• [INSTRUCTIONS TO FOLLOW]: The lines to return are the one containing "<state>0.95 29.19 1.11" and all that follow it in the entries below, duplicated exactly and nothing else.

• [Records drawn from a dataset]:
== Segment start ==

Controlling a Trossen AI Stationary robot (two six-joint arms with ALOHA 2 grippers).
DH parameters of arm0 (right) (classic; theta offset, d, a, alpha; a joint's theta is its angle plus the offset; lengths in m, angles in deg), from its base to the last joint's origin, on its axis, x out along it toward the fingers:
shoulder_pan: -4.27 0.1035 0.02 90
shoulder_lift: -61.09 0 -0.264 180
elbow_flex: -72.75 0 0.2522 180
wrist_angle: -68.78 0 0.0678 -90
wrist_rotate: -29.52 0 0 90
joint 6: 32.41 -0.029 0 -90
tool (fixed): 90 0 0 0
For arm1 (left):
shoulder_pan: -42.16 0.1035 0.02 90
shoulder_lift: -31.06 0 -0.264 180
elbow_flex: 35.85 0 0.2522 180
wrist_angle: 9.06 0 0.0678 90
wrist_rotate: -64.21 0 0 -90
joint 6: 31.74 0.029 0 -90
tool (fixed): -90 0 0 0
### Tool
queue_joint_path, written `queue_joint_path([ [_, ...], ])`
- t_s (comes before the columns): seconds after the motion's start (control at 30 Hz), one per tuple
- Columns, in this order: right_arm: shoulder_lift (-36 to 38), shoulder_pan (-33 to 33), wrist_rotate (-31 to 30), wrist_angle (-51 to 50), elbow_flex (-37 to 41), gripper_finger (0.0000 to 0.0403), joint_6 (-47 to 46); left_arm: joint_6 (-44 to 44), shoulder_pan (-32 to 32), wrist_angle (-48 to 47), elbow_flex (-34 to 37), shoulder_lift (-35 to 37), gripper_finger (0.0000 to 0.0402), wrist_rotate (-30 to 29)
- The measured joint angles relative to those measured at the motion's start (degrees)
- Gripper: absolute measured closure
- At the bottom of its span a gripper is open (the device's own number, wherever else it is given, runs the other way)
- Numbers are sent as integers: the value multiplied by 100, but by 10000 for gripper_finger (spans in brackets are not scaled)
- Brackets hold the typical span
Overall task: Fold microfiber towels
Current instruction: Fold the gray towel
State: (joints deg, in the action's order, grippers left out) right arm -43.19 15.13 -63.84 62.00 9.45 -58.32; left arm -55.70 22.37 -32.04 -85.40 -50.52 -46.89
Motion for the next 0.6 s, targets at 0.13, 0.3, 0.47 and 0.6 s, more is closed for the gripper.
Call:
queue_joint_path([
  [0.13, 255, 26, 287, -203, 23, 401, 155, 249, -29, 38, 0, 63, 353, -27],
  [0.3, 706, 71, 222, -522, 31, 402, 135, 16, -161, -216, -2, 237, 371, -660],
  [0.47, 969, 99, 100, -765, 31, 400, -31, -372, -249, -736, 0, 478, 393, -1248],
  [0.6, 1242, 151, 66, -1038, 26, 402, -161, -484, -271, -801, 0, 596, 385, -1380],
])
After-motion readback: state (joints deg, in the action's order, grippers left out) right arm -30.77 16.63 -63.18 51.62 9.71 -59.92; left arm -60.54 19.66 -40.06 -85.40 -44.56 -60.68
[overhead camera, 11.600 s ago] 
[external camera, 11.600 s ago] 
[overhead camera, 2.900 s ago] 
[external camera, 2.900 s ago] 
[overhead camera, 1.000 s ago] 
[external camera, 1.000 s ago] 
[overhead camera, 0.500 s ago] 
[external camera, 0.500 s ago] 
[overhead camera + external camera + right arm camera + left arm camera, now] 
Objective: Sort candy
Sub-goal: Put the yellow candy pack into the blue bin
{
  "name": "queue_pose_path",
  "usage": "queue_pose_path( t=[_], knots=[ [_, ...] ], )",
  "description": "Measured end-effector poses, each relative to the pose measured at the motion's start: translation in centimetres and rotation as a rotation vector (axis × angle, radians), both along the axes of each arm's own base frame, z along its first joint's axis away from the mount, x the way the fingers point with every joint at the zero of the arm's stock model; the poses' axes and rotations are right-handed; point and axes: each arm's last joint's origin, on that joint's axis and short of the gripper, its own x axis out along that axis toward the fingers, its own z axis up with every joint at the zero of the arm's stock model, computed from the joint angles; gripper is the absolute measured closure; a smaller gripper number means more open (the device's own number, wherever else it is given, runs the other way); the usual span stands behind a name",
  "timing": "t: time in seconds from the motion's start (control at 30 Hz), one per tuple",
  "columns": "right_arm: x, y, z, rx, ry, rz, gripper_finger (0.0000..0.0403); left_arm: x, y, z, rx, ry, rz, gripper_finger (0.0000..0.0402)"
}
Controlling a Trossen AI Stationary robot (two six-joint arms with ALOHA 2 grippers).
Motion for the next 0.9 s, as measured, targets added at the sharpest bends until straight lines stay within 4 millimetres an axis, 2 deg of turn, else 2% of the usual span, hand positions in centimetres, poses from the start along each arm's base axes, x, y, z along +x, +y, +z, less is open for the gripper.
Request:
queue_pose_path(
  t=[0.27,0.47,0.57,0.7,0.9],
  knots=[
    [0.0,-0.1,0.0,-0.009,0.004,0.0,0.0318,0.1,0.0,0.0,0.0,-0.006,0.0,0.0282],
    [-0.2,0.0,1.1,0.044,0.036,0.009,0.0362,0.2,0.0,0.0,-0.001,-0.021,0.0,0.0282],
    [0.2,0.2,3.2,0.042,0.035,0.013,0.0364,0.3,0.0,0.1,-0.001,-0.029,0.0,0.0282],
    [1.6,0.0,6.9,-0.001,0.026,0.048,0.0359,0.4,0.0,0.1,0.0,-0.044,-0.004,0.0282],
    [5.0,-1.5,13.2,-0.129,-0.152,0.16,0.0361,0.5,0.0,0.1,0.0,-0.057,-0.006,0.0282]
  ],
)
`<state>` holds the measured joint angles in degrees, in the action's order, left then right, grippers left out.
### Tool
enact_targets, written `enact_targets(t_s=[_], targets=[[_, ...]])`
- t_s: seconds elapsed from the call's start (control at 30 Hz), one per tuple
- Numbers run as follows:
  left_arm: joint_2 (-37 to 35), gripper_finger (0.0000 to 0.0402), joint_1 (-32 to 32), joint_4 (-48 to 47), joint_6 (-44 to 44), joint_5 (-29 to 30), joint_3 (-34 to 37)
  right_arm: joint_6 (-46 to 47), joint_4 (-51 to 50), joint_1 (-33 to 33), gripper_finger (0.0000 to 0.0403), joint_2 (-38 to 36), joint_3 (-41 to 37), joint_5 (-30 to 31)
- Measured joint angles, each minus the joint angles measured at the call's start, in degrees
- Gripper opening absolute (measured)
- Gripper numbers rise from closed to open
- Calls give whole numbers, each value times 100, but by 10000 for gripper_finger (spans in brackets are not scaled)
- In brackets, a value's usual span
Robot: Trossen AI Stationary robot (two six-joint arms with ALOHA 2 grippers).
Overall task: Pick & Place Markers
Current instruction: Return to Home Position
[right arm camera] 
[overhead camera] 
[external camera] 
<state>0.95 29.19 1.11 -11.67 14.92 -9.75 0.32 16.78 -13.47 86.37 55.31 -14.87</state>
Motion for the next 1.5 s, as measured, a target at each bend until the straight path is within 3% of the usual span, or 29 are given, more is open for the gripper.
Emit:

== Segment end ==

• [SOLUTION FOR THIS TASK]:
<state>0.95 29.19 1.11 -11.67 14.92 -9.75 0.32 16.78 -13.47 86.37 55.31 -14.87</state>
Motion for the next 1.5 s, as measured, a target at each bend until the straight path is within 3% of the usual span, or 29 are given, more is open for the gripper.
Emit:

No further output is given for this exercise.